(Beginning of Given data)
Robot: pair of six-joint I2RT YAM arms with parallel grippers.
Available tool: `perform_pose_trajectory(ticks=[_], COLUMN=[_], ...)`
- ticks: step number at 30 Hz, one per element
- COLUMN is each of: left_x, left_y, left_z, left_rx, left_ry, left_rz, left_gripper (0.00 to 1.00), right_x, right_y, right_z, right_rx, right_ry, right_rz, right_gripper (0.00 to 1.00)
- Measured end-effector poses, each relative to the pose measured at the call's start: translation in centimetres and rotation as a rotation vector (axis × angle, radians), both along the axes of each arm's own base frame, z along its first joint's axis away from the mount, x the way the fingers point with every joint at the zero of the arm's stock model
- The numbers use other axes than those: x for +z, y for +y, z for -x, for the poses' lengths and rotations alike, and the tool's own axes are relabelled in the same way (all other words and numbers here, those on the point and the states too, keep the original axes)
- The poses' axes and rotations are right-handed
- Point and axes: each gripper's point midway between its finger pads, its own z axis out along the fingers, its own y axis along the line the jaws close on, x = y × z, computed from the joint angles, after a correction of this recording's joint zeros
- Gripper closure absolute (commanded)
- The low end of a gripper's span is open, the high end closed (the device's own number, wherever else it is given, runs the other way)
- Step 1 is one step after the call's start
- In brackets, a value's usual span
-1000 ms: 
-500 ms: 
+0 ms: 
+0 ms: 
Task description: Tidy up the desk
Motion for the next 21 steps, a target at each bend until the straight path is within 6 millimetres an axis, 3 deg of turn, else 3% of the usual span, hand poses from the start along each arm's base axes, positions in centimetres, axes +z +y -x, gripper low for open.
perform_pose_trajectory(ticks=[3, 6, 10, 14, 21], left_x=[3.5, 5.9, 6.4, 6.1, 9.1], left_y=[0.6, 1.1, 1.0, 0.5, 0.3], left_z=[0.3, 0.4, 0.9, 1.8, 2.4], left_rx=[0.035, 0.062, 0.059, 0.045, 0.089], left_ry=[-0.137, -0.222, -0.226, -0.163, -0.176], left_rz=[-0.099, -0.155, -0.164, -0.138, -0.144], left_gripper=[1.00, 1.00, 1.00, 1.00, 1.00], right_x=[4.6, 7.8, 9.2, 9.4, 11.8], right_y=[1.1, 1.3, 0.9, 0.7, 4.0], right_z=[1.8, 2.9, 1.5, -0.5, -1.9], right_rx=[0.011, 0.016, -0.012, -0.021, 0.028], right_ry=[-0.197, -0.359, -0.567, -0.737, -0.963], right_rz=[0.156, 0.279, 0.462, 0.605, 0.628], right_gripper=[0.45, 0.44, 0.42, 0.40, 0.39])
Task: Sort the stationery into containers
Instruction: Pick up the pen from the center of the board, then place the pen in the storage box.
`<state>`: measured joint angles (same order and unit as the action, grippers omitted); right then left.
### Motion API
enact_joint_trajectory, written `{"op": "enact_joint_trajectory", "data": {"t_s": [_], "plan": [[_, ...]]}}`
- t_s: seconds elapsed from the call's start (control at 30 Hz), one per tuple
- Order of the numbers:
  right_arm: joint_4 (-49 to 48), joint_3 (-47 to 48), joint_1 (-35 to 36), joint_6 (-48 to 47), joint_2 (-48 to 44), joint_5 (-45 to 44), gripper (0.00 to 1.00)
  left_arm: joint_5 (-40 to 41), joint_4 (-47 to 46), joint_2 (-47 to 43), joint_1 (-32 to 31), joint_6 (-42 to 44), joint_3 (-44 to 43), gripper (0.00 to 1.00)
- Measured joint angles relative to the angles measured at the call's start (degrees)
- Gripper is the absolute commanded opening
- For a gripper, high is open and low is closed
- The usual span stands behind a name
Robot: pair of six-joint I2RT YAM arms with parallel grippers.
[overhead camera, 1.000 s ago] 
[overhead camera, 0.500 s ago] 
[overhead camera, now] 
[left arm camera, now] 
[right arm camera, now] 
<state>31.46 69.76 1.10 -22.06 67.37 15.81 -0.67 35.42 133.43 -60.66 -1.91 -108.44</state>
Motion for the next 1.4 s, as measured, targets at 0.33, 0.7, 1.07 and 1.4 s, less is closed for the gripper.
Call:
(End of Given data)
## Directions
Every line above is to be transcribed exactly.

## Written solution
Robot: pair of six-joint I2RT YAM arms with parallel grippers.
Available tool: `perform_pose_trajectory(ticks=[_], COLUMN=[_], ...)`
- ticks: step number at 30 Hz, one per element
- COLUMN is each of: left_x, left_y, left_z, left_rx, left_ry, left_rz, left_gripper (0.00 to 1.00), right_x, right_y, right_z, right_rx, right_ry, right_rz, right_gripper (0.00 to 1.00)
- Measured end-effector poses, each relative to the pose measured at the call's start: translation in centimetres and rotation as a rotation vector (axis × angle, radians), both along the axes of each arm's own base frame, z along its first joint's axis away from the mount, x the way the fingers point with every joint at the zero of the arm's stock model
- The numbers use other axes than those: x for +z, y for +y, z for -x, for the poses' lengths and rotations alike, and the tool's own axes are relabelled in the same way (all other words and numbers here, those on the point and the states too, keep the original axes)
- The poses' axes and rotations are right-handed
- Point and axes: each gripper's point midway between its finger pads, its own z axis out along the fingers, its own y axis along the line the jaws close on, x = y × z, computed from the joint angles, after a correction of this recording's joint zeros
- Gripper closure absolute (commanded)
- The low end of a gripper's span is open, the high end closed (the device's own number, wherever else it is given, runs the other way)
- Step 1 is one step after the call's start
- In brackets, a value's usual span
-1000 ms: 
-500 ms: 
+0 ms: 
+0 ms: 
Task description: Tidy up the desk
Motion for the next 21 steps, a target at each bend until the straight path is within 6 millimetres an axis, 3 deg of turn, else 3% of the usual span, hand poses from the start along each arm's base axes, positions in centimetres, axes +z +y -x, gripper low for open.
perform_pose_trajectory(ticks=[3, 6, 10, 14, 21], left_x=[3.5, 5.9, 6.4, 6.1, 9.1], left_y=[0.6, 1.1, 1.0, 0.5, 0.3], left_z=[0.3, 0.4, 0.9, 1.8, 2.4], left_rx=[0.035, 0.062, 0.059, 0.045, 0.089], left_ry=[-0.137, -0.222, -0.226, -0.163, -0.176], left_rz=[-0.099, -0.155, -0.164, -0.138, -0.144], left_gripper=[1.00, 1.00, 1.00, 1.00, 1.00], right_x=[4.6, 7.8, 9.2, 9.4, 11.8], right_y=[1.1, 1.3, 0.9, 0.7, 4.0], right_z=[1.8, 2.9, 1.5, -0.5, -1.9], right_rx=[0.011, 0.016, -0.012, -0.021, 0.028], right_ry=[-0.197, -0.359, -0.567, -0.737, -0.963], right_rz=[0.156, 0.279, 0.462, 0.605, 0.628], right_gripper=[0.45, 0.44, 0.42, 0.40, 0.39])
Task: Sort the stationery into containers
Instruction: Pick up the pen from the center of the board, then place the pen in the storage box.
`<state>`: measured joint angles (same order and unit as the action, grippers omitted); right then left.
### Motion API
enact_joint_trajectory, written `{"op": "enact_joint_trajectory", "data": {"t_s": [_], "plan": [[_, ...]]}}`
- t_s: seconds elapsed from the call's start (control at 30 Hz), one per tuple
- Order of the numbers:
  right_arm: joint_4 (-49 to 48), joint_3 (-47 to 48), joint_1 (-35 to 36), joint_6 (-48 to 47), joint_2 (-48 to 44), joint_5 (-45 to 44), gripper (0.00 to 1.00)
  left_arm: joint_5 (-40 to 41), joint_4 (-47 to 46), joint_2 (-47 to 43), joint_1 (-32 to 31), joint_6 (-42 to 44), joint_3 (-44 to 43), gripper (0.00 to 1.00)
- Measured joint angles relative to the angles measured at the call's start (degrees)
- Gripper is the absolute commanded opening
- For a gripper, high is open and low is closed
- The usual span stands behind a name
Robot: pair of six-joint I2RT YAM arms with parallel grippers.
[overhead camera, 1.000 s ago] 
[overhead camera, 0.500 s ago] 
[overhead camera, now] 
[left arm camera, now] 
[right arm camera, now] 
<state>31.46 69.76 1.10 -22.06 67.37 15.81 -0.67 35.42 133.43 -60.66 -1.91 -108.44</state>
Motion for the next 1.4 s, as measured, targets at 0.33, 0.7, 1.07 and 1.4 s, less is closed for the gripper.
Call:

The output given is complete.